Sync Topic via Spark

I have previously covered data synchronization via Kafka Connect in an earlier post. In this post, I will illustrate how to synchronize a Kafka topic to another database table using the same data source as previously discussed. Spark took 27 seconds, while the Kafka JDBC sink connector took 34 seconds.

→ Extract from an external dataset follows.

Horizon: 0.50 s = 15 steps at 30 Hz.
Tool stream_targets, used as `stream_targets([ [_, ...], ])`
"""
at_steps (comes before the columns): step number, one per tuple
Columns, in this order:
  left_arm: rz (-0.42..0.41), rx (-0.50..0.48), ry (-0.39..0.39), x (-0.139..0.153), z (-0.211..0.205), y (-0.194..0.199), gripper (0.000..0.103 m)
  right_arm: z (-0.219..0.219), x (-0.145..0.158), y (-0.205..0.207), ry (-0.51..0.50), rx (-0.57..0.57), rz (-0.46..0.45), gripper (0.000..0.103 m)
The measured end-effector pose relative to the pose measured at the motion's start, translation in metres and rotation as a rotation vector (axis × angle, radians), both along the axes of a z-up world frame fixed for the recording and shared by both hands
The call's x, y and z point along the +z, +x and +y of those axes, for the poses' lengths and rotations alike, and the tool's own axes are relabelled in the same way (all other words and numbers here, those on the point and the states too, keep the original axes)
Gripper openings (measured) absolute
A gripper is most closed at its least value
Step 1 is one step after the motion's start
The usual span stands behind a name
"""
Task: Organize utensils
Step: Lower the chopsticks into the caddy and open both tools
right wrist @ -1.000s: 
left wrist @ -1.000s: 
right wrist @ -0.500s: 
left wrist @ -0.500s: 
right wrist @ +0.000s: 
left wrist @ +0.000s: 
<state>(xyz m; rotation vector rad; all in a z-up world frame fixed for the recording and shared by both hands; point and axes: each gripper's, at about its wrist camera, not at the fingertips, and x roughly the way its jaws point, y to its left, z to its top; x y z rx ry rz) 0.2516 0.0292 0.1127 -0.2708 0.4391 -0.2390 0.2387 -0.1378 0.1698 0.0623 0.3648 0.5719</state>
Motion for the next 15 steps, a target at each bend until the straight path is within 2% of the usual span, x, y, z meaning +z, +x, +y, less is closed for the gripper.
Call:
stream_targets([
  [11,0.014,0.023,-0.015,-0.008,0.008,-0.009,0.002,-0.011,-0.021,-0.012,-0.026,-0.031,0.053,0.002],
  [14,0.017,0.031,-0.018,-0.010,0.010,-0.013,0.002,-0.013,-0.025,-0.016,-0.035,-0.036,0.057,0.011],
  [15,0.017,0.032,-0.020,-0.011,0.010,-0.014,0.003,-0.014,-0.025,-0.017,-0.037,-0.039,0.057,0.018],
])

I used spark-shell to run the scala scripts to consume kafka topic and save in postgres db table

spark-shell \
--master spark://192.168.1.34:7077 \
--total-executor-cores 16 \
--driver-memory 2g \
--executor-memory 4g \
--packages io.confluent:kafka-schema-serializer:7.4.0,org.apache.spark:spark-avro_2.12:3.4.1,org.apache.spark:spark-sql-kafka-0-10_2.12:3.0.1

import org.apache.spark.sql.avro.functions._
import org.apache.avro.SchemaBuilder
import org.apache.avro.Schema
import org.apache.spark.sql.avro.SchemaConverters
import org.apache.spark.sql.types._
import io.confluent.kafka.serializers.KafkaAvroDeserializer
import io.confluent.kafka.schemaregistry.client.rest.RestService

// to consume kafka topic from beginning
val df_txn = (spark
.readStream
.format("kafka")
.option("kafka.bootstrap.servers", "xxxxxxxxxx.xxxxxcloud.com:9092")
.option("subscribe", "pg_shuup_txn_avro_02")
.option("startingOffsets", "earliest")
.load())

spark.sparkContext.setLogLevel("Error")
val brokerServers = "xxxxxxxxx.xxxxxcloud.com:9092"
val topicName = "pg_shuup_txn_avro_02"
val schemaRegistryURL = "http://xxxxxxxxx.xxxxxcloud.com:8081"
val restService = new RestService(schemaRegistryURL)
val exParser = new Schema.Parser
//-- to retrieve the schema for value only
val schemaNames = Seq("value")
val schemaStrings = schemaNames.map(i => (i -> restService.getLatestVersion(s"$topicName-$i").getSchema)).toMap
val tempStructMap = schemaStrings.transform((k,v) => SchemaConverters.toSqlType(exParser.parse(v)).dataType)
val schemaStruct = new StructType().add("key", tempStructMap("key")).add("value", tempStructMap("value"))
//-- For value only
val schemaStrings = restService.getLatestVersion(s"$topicName-value").getSchema
// The magic goes here:
// Skip the first 5 bytes (reserved by schema registry encoding protocol)
val df_avro = df_txn.select(from_avro(expr("substring(value, 6)"),schemaStrings).as("value"))
val df_txn = df_avro.select("value.*").repartition(16)

// to be continued

import org.apache.spark.sql.{DataFrame, SaveMode}

// to save the streaming dataframe to postgres db table
def saveToPostgres(df: DataFrame, jdbcUrl: String, tableName: String, user: String, password: String): Unit = {
  df.write
    .format("jdbc")
    .option("url", jdbcUrl)
    .option("dbtable", tableName)
    .option("user", user)
    .option("password", password)
    .mode(SaveMode.Append)
    .save()
}
val tableName = "shuup_txn_avro"
val jdbcUrl="jdbc:postgresql://xxxxxxxxx.xxxxxcloud.com:5532/shuupf"
val user ="spark_id"
val password = "!forgot430"

val query = df_txn.writeStream
  .outputMode("append")
  .foreachBatch { (batchDF: DataFrame, batchId: Long) =>
    saveToPostgres(batchDF, jdbcUrl, tableName, user, password)
  }
  .option("checkpointLocation", "~/app/spark/data/postgres/scala/shuup_txn_test/check")
  .start()
	.awaitTermination()

In the Spark UI, we can observe that it took 27 seconds to consume the Kafka topic and save the data in the PostgreSQL database table.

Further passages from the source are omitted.